* _Information supplied_:

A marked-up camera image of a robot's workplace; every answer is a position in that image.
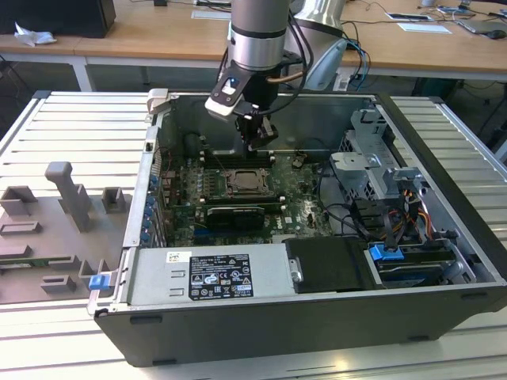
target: black plastic cover
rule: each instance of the black plastic cover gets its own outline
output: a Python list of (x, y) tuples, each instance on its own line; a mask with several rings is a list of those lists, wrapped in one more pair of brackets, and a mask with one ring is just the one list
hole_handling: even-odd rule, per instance
[(375, 289), (366, 244), (356, 237), (310, 237), (285, 242), (289, 259), (299, 261), (303, 281), (296, 293)]

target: blue tab
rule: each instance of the blue tab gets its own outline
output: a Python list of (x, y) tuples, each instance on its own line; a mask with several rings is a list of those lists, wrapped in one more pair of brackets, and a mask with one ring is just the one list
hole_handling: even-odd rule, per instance
[(88, 288), (91, 291), (107, 291), (109, 290), (109, 280), (111, 275), (92, 275)]
[(374, 261), (377, 260), (403, 260), (402, 250), (400, 248), (395, 251), (388, 251), (384, 244), (375, 244), (370, 249), (370, 254)]

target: laptop
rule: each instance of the laptop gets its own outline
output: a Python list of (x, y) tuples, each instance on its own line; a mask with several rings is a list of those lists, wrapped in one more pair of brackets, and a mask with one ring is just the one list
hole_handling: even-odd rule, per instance
[(465, 29), (475, 34), (486, 34), (494, 30), (503, 30), (507, 33), (507, 24), (503, 22), (456, 20), (456, 24), (463, 26)]

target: paper
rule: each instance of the paper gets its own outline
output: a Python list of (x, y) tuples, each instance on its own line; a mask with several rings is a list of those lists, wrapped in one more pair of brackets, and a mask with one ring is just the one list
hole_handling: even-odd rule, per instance
[(22, 28), (17, 23), (15, 24), (16, 32), (14, 36), (23, 44), (27, 44), (32, 48), (34, 48), (36, 44), (52, 44), (56, 42), (55, 37), (53, 37), (50, 32), (32, 32), (31, 30)]
[(418, 23), (398, 23), (399, 27), (405, 32), (423, 32), (423, 33), (443, 33), (452, 34), (452, 32), (442, 25), (423, 25)]
[(194, 10), (192, 12), (192, 18), (229, 21), (231, 19), (231, 14), (228, 12), (210, 12), (208, 10)]

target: white label
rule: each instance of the white label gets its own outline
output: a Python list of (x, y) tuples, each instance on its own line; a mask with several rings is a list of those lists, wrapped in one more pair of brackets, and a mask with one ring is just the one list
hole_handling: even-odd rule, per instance
[(192, 251), (170, 251), (167, 253), (167, 263), (189, 263)]
[(4, 264), (0, 265), (0, 269), (17, 269), (17, 268), (31, 268), (30, 264)]
[(251, 285), (238, 285), (236, 286), (237, 291), (251, 291), (252, 286)]

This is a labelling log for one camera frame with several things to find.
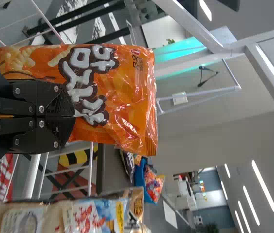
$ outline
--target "plastic wrapper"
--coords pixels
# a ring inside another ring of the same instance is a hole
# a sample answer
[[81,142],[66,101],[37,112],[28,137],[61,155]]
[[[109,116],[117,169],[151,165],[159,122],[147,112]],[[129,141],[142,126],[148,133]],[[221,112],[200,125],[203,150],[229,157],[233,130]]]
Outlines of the plastic wrapper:
[[151,166],[145,166],[145,188],[154,202],[158,202],[164,184],[164,176],[157,176],[156,170]]
[[135,165],[140,166],[142,156],[138,154],[133,154]]
[[125,212],[125,233],[144,233],[144,189],[143,187],[133,187],[117,192],[110,192],[102,195],[103,198],[121,199],[128,198],[129,206]]
[[154,156],[156,83],[152,50],[129,45],[52,45],[0,48],[9,80],[64,83],[75,107],[70,141],[117,144]]
[[75,201],[0,204],[0,233],[143,233],[143,189]]
[[135,172],[135,161],[133,157],[133,153],[125,152],[119,149],[119,153],[121,155],[122,162],[125,167],[125,172],[129,176],[130,182],[133,182],[133,174]]

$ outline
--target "teal light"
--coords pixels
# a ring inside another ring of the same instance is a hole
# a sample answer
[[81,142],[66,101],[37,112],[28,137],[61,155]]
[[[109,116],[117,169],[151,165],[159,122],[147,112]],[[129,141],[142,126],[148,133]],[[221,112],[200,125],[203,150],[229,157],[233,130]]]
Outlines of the teal light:
[[201,42],[199,42],[195,37],[190,37],[185,40],[154,49],[155,63],[166,62],[199,52],[204,49],[206,49],[206,47]]
[[[206,63],[206,64],[200,64],[201,66],[210,66],[212,64],[214,64],[216,62],[211,62],[211,63]],[[194,70],[194,69],[198,69],[199,66],[196,66],[196,67],[190,67],[190,68],[187,68],[187,69],[183,69],[183,70],[179,70],[179,71],[176,71],[176,72],[173,72],[173,73],[170,73],[170,74],[166,74],[166,75],[161,75],[159,77],[156,77],[156,80],[162,80],[162,79],[167,79],[169,77],[172,77],[172,76],[177,76],[179,74],[183,74],[183,73],[186,73],[186,72],[189,72],[191,70]]]

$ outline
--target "orange snack bag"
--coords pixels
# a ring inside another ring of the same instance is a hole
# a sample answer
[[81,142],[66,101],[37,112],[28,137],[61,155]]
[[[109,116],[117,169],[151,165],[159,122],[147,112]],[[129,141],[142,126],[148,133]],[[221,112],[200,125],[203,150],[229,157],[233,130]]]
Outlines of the orange snack bag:
[[0,72],[8,80],[66,84],[77,117],[70,141],[156,155],[153,51],[113,44],[1,47]]

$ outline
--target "red logo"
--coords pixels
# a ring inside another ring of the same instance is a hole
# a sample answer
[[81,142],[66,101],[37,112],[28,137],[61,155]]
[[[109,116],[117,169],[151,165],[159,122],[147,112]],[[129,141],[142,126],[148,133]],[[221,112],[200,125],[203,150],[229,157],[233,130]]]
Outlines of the red logo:
[[135,55],[140,55],[140,51],[139,50],[135,50],[135,49],[131,49],[130,52],[132,52]]

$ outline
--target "yellow and black striped sign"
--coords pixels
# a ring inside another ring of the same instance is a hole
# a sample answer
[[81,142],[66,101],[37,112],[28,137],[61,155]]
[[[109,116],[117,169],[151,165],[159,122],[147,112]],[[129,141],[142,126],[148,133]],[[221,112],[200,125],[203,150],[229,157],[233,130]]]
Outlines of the yellow and black striped sign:
[[[94,145],[93,160],[97,157],[98,145]],[[60,156],[59,164],[64,167],[69,167],[73,164],[85,164],[89,165],[90,149],[76,151],[74,153],[63,154]]]

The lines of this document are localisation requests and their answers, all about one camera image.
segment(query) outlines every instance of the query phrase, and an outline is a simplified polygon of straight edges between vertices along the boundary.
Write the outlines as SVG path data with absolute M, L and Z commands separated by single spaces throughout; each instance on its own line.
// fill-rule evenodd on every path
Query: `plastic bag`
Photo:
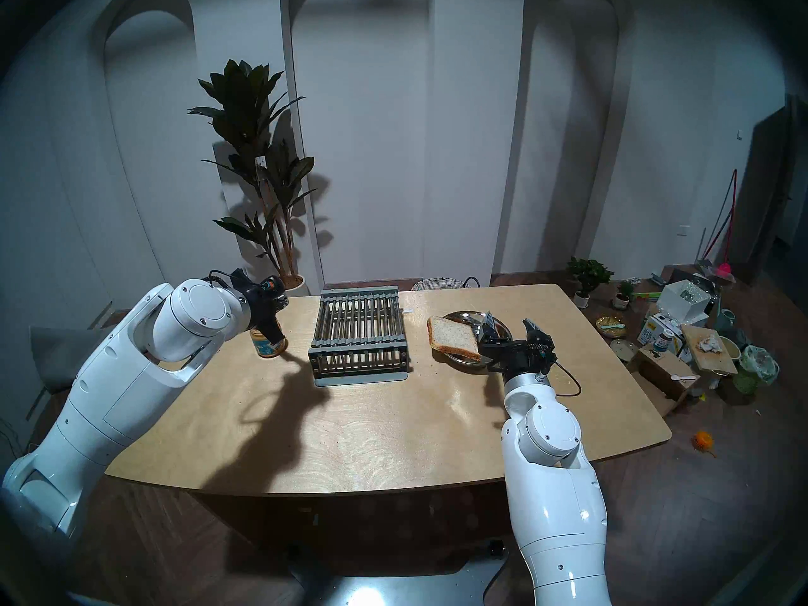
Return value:
M 756 348 L 754 345 L 743 350 L 739 360 L 741 367 L 746 371 L 757 375 L 763 382 L 770 385 L 777 379 L 780 373 L 780 366 L 763 348 Z

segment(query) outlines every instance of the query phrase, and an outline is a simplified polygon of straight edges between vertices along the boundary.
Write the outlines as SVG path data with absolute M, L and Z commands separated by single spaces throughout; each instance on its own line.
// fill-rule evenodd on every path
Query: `tin can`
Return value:
M 255 351 L 261 358 L 275 358 L 277 355 L 285 352 L 289 345 L 289 341 L 287 341 L 285 336 L 280 342 L 270 342 L 269 339 L 264 336 L 264 333 L 254 328 L 250 330 L 250 337 L 253 339 Z
M 654 349 L 657 352 L 666 352 L 668 346 L 673 342 L 673 331 L 665 328 L 654 341 Z

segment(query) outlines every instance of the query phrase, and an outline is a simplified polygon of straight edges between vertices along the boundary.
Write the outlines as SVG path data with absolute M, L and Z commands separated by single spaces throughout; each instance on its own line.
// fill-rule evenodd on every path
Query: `dish rack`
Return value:
M 309 362 L 317 386 L 407 379 L 398 286 L 320 293 Z

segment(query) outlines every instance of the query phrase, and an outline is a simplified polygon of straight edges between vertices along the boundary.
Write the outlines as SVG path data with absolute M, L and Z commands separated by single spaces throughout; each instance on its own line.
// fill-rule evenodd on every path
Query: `white box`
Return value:
M 677 323 L 671 321 L 661 313 L 645 317 L 645 323 L 642 325 L 637 341 L 641 345 L 654 342 L 666 328 L 673 332 L 673 341 L 668 345 L 668 351 L 673 352 L 674 355 L 679 354 L 679 358 L 681 358 L 683 362 L 689 363 L 692 356 L 684 340 L 684 335 L 682 335 L 682 330 L 680 330 Z
M 682 297 L 682 291 L 690 293 L 693 301 Z M 698 288 L 689 280 L 681 280 L 668 284 L 662 289 L 662 295 L 657 300 L 659 312 L 672 318 L 676 323 L 693 323 L 704 313 L 710 295 Z

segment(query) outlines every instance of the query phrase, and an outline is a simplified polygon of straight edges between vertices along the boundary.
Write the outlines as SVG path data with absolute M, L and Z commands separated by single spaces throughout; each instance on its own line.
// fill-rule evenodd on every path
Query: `cutting board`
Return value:
M 688 343 L 693 359 L 696 361 L 696 365 L 701 371 L 712 371 L 722 375 L 738 372 L 730 355 L 726 353 L 726 350 L 722 350 L 721 352 L 703 352 L 698 348 L 699 342 L 707 339 L 710 335 L 715 336 L 717 341 L 721 342 L 715 330 L 686 325 L 680 326 L 680 328 L 682 329 L 684 340 Z

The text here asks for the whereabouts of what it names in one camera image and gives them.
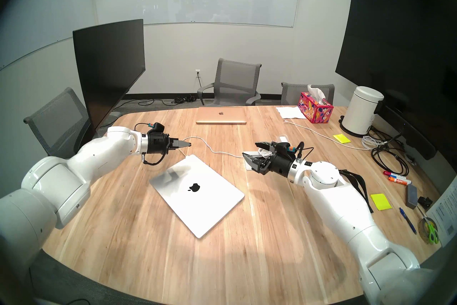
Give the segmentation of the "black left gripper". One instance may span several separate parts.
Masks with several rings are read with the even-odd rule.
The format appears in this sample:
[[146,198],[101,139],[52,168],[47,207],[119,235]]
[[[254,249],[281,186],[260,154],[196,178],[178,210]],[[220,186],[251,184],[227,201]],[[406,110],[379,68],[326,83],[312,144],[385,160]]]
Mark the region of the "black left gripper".
[[176,150],[179,148],[190,147],[192,144],[186,141],[179,140],[177,138],[171,138],[169,134],[156,131],[148,131],[148,146],[147,154],[161,154],[167,155],[169,150],[169,145],[171,150]]

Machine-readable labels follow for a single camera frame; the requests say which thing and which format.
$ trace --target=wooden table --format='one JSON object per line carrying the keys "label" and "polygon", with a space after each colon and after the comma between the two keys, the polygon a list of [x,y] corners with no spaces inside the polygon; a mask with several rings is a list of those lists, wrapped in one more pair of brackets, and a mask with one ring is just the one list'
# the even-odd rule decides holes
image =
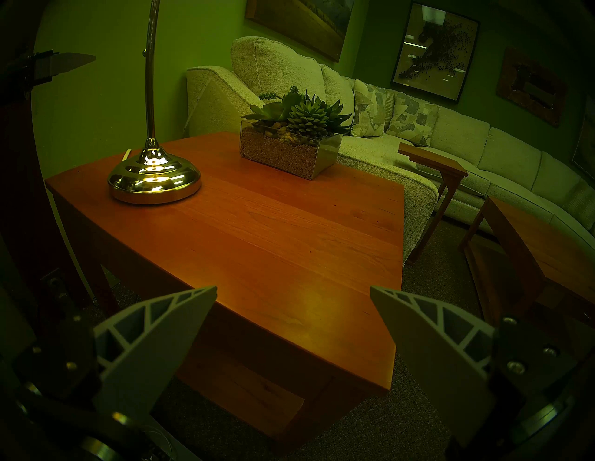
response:
{"label": "wooden table", "polygon": [[[503,287],[498,278],[506,274],[499,274],[489,264],[497,255],[471,241],[483,219],[490,224],[521,283],[521,292],[514,300],[507,299],[498,286]],[[484,317],[491,325],[498,324],[503,312],[531,315],[530,310],[538,303],[595,328],[595,266],[570,237],[549,224],[488,197],[459,250],[465,252]]]}
{"label": "wooden table", "polygon": [[100,263],[144,299],[216,285],[177,375],[279,453],[385,395],[395,346],[369,287],[401,287],[403,186],[339,164],[304,180],[241,158],[230,133],[164,146],[201,170],[197,194],[113,199],[121,155],[46,181],[100,304],[117,310]]}
{"label": "wooden table", "polygon": [[425,230],[424,235],[417,244],[417,247],[413,249],[409,255],[409,258],[407,258],[406,263],[412,266],[415,265],[421,252],[424,251],[425,245],[428,243],[430,237],[434,233],[434,230],[436,230],[436,227],[442,219],[442,216],[444,216],[444,212],[448,208],[452,197],[454,197],[459,184],[464,177],[469,176],[469,172],[464,169],[459,162],[451,158],[438,155],[437,153],[430,152],[429,150],[425,150],[423,148],[416,148],[415,146],[410,146],[405,143],[399,144],[399,153],[408,156],[412,162],[434,168],[440,172],[440,175],[442,176],[442,183],[438,188],[438,200],[440,200],[440,197],[442,197],[444,189],[448,187],[448,192],[444,197],[444,201],[442,201],[442,205],[440,205],[440,208],[438,208],[434,219],[432,219],[430,225]]}

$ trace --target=glass planter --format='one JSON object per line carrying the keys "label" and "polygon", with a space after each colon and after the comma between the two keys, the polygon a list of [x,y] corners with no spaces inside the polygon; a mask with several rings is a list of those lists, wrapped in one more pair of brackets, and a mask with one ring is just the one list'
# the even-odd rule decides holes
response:
{"label": "glass planter", "polygon": [[342,134],[316,140],[272,128],[250,120],[242,120],[240,154],[306,179],[337,161]]}

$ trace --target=green wall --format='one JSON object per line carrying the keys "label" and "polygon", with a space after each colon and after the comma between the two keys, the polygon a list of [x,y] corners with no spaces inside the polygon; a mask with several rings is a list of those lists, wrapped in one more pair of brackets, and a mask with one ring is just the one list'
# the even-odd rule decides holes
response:
{"label": "green wall", "polygon": [[[36,51],[94,54],[97,60],[32,92],[35,140],[44,177],[140,148],[146,139],[142,51],[150,0],[53,0]],[[160,142],[184,137],[186,69],[231,69],[231,42],[258,35],[351,76],[368,0],[356,0],[338,63],[244,18],[246,0],[164,0],[155,50],[155,124]]]}
{"label": "green wall", "polygon": [[[530,25],[521,17],[487,0],[424,0],[424,5],[462,14],[479,21],[477,46],[459,103],[419,90],[392,84],[400,41],[409,8],[408,0],[370,0],[353,78],[392,87],[419,98],[488,122],[555,158],[569,164],[583,122],[586,79],[571,51]],[[568,84],[566,105],[558,128],[513,102],[496,96],[502,59],[513,46],[553,70]]]}

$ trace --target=succulent plant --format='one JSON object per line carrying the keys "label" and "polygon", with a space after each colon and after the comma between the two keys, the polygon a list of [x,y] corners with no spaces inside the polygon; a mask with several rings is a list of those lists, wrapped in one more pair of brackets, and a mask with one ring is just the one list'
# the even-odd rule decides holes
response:
{"label": "succulent plant", "polygon": [[299,104],[292,107],[287,117],[287,129],[293,133],[319,139],[327,135],[326,104],[316,95],[310,99],[308,90]]}
{"label": "succulent plant", "polygon": [[281,96],[278,96],[276,93],[270,92],[270,93],[260,93],[258,95],[258,99],[260,99],[261,101],[263,99],[283,99]]}
{"label": "succulent plant", "polygon": [[279,98],[279,96],[277,96],[275,93],[261,94],[259,96],[261,100],[273,99],[274,95],[276,98],[281,99],[281,102],[269,102],[268,104],[265,104],[262,107],[251,105],[250,109],[252,109],[253,113],[244,115],[244,118],[247,120],[264,120],[273,123],[286,121],[292,106],[299,104],[299,102],[302,99],[298,92],[293,91],[293,88],[297,90],[297,87],[292,87],[289,93],[283,96],[282,98]]}
{"label": "succulent plant", "polygon": [[287,131],[314,139],[349,132],[350,127],[344,127],[341,123],[351,117],[351,114],[340,115],[343,110],[340,101],[329,106],[316,95],[310,98],[308,90],[300,95],[295,85],[282,98],[273,92],[262,93],[258,98],[261,101],[281,99],[281,102],[269,102],[262,107],[251,105],[253,113],[244,115],[243,118],[259,120],[269,127],[283,123],[287,126]]}
{"label": "succulent plant", "polygon": [[310,98],[306,90],[300,104],[292,107],[289,112],[287,129],[314,139],[348,133],[350,127],[343,127],[341,123],[351,117],[351,114],[340,115],[341,110],[343,110],[341,101],[327,106],[326,102],[321,101],[316,95]]}

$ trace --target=sofa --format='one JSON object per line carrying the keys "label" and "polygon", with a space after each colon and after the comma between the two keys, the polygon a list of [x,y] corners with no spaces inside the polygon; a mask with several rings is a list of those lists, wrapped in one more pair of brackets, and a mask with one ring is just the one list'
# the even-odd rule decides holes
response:
{"label": "sofa", "polygon": [[[285,94],[291,85],[321,99],[340,99],[343,113],[353,113],[354,80],[290,47],[263,37],[242,37],[231,46],[233,71],[200,66],[186,73],[189,134],[239,133],[258,94]],[[387,100],[395,91],[385,89]],[[385,133],[376,137],[343,136],[337,162],[405,186],[405,261],[437,209],[440,173],[398,153],[411,142],[386,133],[393,115],[386,107]],[[439,106],[430,147],[423,149],[458,161],[468,172],[446,215],[472,223],[488,195],[522,209],[574,239],[595,262],[595,190],[547,152],[532,147],[488,123]],[[480,229],[491,233],[484,221]]]}

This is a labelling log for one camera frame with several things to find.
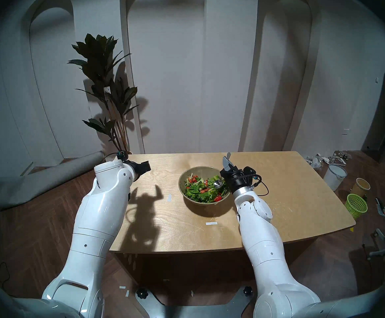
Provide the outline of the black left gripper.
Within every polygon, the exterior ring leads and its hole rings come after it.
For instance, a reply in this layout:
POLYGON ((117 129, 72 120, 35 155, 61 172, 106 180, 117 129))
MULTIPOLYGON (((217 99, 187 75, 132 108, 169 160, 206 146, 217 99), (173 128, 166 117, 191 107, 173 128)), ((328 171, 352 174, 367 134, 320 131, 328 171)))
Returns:
POLYGON ((144 161, 142 163, 136 163, 134 161, 126 160, 126 165, 130 166, 133 170, 133 182, 139 179, 143 174, 151 171, 149 161, 144 161))

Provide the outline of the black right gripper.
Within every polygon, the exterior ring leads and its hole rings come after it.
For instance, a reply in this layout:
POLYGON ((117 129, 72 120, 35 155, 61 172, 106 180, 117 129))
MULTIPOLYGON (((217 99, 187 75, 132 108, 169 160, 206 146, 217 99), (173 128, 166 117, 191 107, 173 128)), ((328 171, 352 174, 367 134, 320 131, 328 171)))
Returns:
POLYGON ((256 171, 253 168, 238 169, 227 157, 223 157, 222 162, 223 169, 220 171, 220 175, 226 181, 232 194, 243 187, 252 186, 253 179, 256 177, 256 171))

* _The task_:
Select and copy every line of the material that holds the string "Provide".

* _Written answer_:
Provide the outline of the black left gripper.
Provide the outline of the black right gripper.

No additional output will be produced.